Millions of people cannot imagine life at home without their cats. Cats make wonderful pets, bringing their own unique personality into a home and providing companionship to their owners.
As great as cats are, millions still enter animal shelters every year. According to the ASPCA, roughly half of the 6.5 million companion animals that enter United States animal shelters each year are cats. And while figures are thankfully on the decline, hundreds of thousands of those cats end up being euthanized. Local animal shelters are home to many cats that would make great pets, and prospective cat owners are urged to visit such shelters to find cats that would make welcome additions to their homes.
For those who open their hearts and home to a cat, the following are a handful of ways to make a home as cat-friendly as possible.
· Take stock of appliances that pose as safety risks. Certain appliances pose potentially significant threats to cats’ safety. For example, International Cat Care notes that open washing machines or tumble dryers, particularly those with warm clothes inside, may be too tempting for cats to ignore. Unsuspecting homeowners may close the doors to washers and dryers, trapping cats inside, or even turn the appliances on without recognizing the cats are inside. Always keep doors to such appliances closed, and check to make sure cats are not inside before using these appliances. Paper shredders and work stations with lots of wires also pose a safety risk to cats, so make sure these appliances and areas are inaccessible.

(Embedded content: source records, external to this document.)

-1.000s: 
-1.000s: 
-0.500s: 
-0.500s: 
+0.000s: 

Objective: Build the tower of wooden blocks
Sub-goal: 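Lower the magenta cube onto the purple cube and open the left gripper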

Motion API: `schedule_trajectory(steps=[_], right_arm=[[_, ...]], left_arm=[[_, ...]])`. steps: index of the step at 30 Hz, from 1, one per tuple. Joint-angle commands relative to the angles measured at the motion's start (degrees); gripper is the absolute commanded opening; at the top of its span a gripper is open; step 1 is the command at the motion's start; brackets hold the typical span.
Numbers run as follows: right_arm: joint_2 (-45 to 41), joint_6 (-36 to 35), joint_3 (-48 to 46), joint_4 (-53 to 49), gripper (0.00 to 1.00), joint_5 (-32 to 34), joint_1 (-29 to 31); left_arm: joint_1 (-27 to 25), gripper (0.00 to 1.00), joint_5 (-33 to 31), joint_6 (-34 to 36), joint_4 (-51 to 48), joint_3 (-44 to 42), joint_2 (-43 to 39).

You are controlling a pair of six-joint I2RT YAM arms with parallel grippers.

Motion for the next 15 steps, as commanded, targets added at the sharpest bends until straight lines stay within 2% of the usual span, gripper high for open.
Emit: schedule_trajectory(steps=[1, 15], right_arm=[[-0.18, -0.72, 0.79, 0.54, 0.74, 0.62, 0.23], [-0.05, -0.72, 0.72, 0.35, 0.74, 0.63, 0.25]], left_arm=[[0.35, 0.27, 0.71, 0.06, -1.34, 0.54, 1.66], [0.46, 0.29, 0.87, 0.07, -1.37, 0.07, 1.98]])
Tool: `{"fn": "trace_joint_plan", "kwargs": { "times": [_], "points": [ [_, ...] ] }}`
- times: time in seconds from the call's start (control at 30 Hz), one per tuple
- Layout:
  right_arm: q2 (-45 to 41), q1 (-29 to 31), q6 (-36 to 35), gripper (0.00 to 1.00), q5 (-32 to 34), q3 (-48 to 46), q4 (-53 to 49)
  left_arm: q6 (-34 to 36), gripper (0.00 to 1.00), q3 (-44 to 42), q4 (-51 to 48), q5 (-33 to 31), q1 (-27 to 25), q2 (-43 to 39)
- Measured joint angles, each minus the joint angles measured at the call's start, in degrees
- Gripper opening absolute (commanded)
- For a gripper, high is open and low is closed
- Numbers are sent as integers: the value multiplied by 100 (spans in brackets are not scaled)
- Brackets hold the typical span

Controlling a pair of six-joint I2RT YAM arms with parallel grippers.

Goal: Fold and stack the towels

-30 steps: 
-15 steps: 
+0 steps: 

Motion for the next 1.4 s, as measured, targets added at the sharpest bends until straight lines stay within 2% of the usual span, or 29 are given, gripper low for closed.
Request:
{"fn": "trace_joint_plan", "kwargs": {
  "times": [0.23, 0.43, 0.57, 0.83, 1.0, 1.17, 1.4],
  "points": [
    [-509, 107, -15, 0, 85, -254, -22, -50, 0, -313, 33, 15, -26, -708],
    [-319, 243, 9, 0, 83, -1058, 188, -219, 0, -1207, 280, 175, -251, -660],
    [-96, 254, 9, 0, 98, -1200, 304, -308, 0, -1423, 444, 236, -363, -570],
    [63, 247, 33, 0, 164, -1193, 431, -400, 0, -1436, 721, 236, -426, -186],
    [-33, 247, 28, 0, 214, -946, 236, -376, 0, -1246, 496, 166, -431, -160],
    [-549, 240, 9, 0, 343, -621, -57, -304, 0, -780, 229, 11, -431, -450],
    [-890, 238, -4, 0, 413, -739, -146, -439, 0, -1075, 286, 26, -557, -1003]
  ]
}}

· Watch how cats behave around cat flaps. Some cats respond positively to cat flaps, while others do not. Cat flaps also may invite other cats into a home, which can upset your cat and make it vulnerable to attack. While some cats may want the freedom a cat flap allows, others may be on edge around the cat flap. Let cats’ behavior dictate if you will keep the cat flap or not. Better yet, according to the American Veterinary Medical Association (AVMA), it’s a wiser decision to keep cats indoors. Indoor cats are not exposed to the many dangers and diseases as their outdoor counterparts. This could explain why the average life expectancy of an indoor cat is 17+ years while outdoor cats live only two to five years. If you have the space, consider a “catio!”
· Watch how cats drink water. International Cat Care notes that the presence of water near food may deter some cats from drinking enough fluids. That’s because cats naturally hunt for food and water separately. Some cats may be fine if food and water are in the same spot, but if you notice your cat is ignoring its water bowl, try placing it elsewhere in the home to ensure your cat gets enough fluids.
· Provide high but safe resting places. Cats want to rest and observe their surroundings from on high. Don’t deter cats from resting in such places, but make sure they’re positioned in such a way that cats can safely get down when they want to.
Cats make wonderful pets, particularly when welcomed into safe, cat-friendly homes.